_Task item_: Give the listing back in full, exactly as written, with the pictures removed.

* * *

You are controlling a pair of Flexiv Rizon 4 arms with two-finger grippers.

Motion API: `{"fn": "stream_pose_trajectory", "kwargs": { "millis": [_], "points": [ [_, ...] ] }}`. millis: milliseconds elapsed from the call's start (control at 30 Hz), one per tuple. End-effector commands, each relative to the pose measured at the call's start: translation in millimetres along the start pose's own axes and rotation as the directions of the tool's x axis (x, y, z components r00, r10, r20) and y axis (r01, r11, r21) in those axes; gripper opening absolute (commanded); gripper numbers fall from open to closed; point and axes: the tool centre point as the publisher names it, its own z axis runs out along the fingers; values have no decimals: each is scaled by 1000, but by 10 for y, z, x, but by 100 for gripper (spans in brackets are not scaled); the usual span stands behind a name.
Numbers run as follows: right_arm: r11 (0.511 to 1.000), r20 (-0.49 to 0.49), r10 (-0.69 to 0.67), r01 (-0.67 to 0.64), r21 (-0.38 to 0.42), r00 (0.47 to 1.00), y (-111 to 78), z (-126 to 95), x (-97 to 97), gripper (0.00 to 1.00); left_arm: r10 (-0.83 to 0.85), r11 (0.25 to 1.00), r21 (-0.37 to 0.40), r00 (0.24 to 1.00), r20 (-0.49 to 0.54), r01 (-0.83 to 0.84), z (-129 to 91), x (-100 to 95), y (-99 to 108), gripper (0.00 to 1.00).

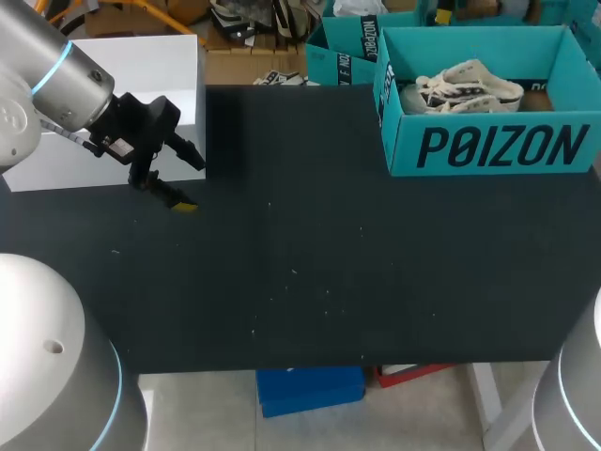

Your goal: Take the shoe out of the shoebox, open the shoe tongue, remove and reinsert the insole, then place the shoe into the shoebox

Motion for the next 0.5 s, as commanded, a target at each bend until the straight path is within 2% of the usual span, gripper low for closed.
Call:
{"fn": "stream_pose_trajectory", "kwargs": {
  "millis": [33,200,400,467,500],
  "points": [
    [975,511,31,87,-206,859,-140,57,740,40,1,1000,0,1000,6,-1,10,14,7,100],
    [943,534,76,113,-313,842,-226,150,1133,42,1,1000,0,1000,6,-1,10,14,7,100],
    [910,564,99,155,-385,820,-260,289,1419,45,1,1000,0,1000,6,-1,10,14,7,100],
    [893,572,115,167,-417,812,-247,340,1490,49,1,1000,0,1000,6,-1,10,14,7,100],
    [890,569,114,171,-422,814,-243,367,1515,60,1,1000,0,1000,6,-1,10,14,7,100]
  ]
}}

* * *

_Solution to this problem_:
You are controlling a pair of Flexiv Rizon 4 arms with two-finger grippers.

Motion API: `{"fn": "stream_pose_trajectory", "kwargs": { "millis": [_], "points": [ [_, ...] ] }}`. millis: milliseconds elapsed from the call's start (control at 30 Hz), one per tuple. End-effector commands, each relative to the pose measured at the call's start: translation in millimetres along the start pose's own axes and rotation as the directions of the tool's x axis (x, y, z components r00, r10, r20) and y axis (r01, r11, r21) in those axes; gripper opening absolute (commanded); gripper numbers fall from open to closed; point and axes: the tool centre point as the publisher names it, its own z axis runs out along the fingers; values have no decimals: each is scaled by 1000, but by 10 for y, z, x, but by 100 for gripper (spans in brackets are not scaled); the usual span stands behind a name.
Numbers run as follows: right_arm: r11 (0.511 to 1.000), r20 (-0.49 to 0.49), r10 (-0.69 to 0.67), r01 (-0.67 to 0.64), r21 (-0.38 to 0.42), r00 (0.47 to 1.00), y (-111 to 78), z (-126 to 95), x (-97 to 97), gripper (0.00 to 1.00); left_arm: r10 (-0.83 to 0.85), r11 (0.25 to 1.00), r21 (-0.37 to 0.40), r00 (0.24 to 1.00), r20 (-0.49 to 0.54), r01 (-0.83 to 0.84), z (-129 to 91), x (-100 to 95), y (-99 to 108), gripper (0.00 to 1.00).


Your goal: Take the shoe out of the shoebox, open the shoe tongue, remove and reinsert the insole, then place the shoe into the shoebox

Motion for the next 0.5 s, as commanded, a target at each bend until the straight path is within 2% of the usual span, gripper low for closed.
Call:
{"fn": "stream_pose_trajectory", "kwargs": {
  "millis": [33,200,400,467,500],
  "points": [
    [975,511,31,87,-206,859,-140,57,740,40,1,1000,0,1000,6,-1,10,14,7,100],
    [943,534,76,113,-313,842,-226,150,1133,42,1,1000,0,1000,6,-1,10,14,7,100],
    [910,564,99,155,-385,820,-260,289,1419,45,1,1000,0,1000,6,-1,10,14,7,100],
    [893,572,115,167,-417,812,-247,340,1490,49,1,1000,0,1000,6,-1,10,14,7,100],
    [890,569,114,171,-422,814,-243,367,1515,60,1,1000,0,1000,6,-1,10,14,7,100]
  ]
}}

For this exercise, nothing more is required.